Santa Monica Studio si prepara a sorprendere la community PlayStation con un progetto misterioso che potrebbe ridefinire gli ultimi anni del ciclo vitale di PS5. Mentre i riflettori erano puntati sul recente annuncio del remake della trilogia originale di God of War, lo studio californiano sta lavorando parallelamente a un titolo completamente diverso, guidato dal celebre Cory Barlog. Secondo fonti vicine allo sviluppo, questo nuovo capitolo potrebbe vedere la luce nel 2027, con una presentazione ufficiale prevista nei prossimi mesi. La notizia assume particolare rilevanza considerando che Santa Monica è storicamente conosciuta come uno studio focalizzato su singoli progetti alla volta, segnando quindi un cambio di strategia significativo.
L'insider Nate The Hate ha recentemente condiviso nuovi dettagli sulla finestra di lancio del progetto, confermando le aspettative per un rilascio nel 2027. Questo si allinea con precedenti indiscrezioni che collocavano la reveal del gioco durante la stagione estiva, probabilmente in occasione di un State of Play previsto per maggio. Sony tenderebbe infatti a riservare annunci di questa portata per i propri eventi dedicati, piuttosto che affidarsi a showcase di terze parti.
Le informazioni disponibili sul titolo rimangono deliberatamente vaghe, ma alcuni dettagli chiave iniziano a delineare i contorni del progetto. Secondo le fonti, non si tratterà di una nuova IP, bensì di un nuovo capitolo basato su una proprietà intellettuale già esistente nel portfolio PlayStation. Gli insider sottolineano che l'esperienza risulterà comunque familiare ai giocatori, suggerendo un approccio che bilancia innovazione e tradizione.
Particolarmente interessante è ciò che il progetto non sarà: fonti attendibili hanno escluso categoricamente che si tratti di un titolo incentrato su Atreus, il figlio di Kratos protagonista di diversi segmenti in God of War Ragnarök. Allo stesso modo, il gioco sembrerebbe distinto dal rumor God of War ambientato in Egitto circolato nei mesi scorsi, indicando che Santa Monica potrebbe attingere a un franchise diverso dal suo cavallo di battaglia.
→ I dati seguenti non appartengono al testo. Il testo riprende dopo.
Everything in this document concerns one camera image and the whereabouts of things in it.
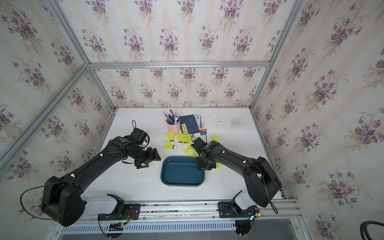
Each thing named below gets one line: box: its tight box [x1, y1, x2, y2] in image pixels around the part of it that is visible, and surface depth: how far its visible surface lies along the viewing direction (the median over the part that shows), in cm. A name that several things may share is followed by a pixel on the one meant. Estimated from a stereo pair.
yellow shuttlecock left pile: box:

La scelta di affidare il progetto a Cory Barlog rappresenta una garanzia di qualità per la fanbase PlayStation. Il director ha infatti rivoluzionato la serie God of War con il reboot del 2018, introducendo la visuale a camera fissa, un combat system più tattico e una narrazione matura che ha conquistato critica e pubblico. La sua visione creativa ha trasformato quello che era un action brutale e lineare in un'esperienza quasi RPG, dimostrando la capacità di reinventare franchise consolidati.
Il timing del progetto assume particolare importanza nel contesto dell'attuale generazione console. Il catalogo first-party di PS5 ha mostrato segni di rallentamento nella seconda metà del ciclo vitale della piattaforma, con ritardi significativi per titoli attesi e una dipendenza forse eccessiva da remaster e remake. Un'esclusiva di questo calibro nel 2027 potrebbe rappresentare il canto del cigno perfetto prima della transizione verso la prossima generazione hardware.
Parallelamente, emerge la conferma che il remake della trilogia God of War sarebbe stato affidato a uno studio esterno, con Bluepoint Games indicato come candidato più probabile. Lo studio texano ha già dimostrato la propria maestria tecnica con Demon's Souls Remake e Shadow of the Colossus, risultando la scelta naturale per un progetto di restauro così ambizioso. Questa strategia di outsourcing permetterebbe a Santa Monica di concentrare le proprie risorse creative sul nuovo titolo di Barlog.
La community specula intensamente sulla natura del progetto, con teorie che spaziano da revival di franchise dormienti PlayStation a reboot inaspettati. Alcuni fan ipotizzano un ritorno di serie iconiche come Syphon Filter o SOCOM, mentre altri puntano su IP meno utilizzate come Heavenly Sword o The Order: 1886. L'enfasi sull'essere "familiare" suggerisce comunque un franchise con una storia consolidata piuttosto che una proprietà oscura.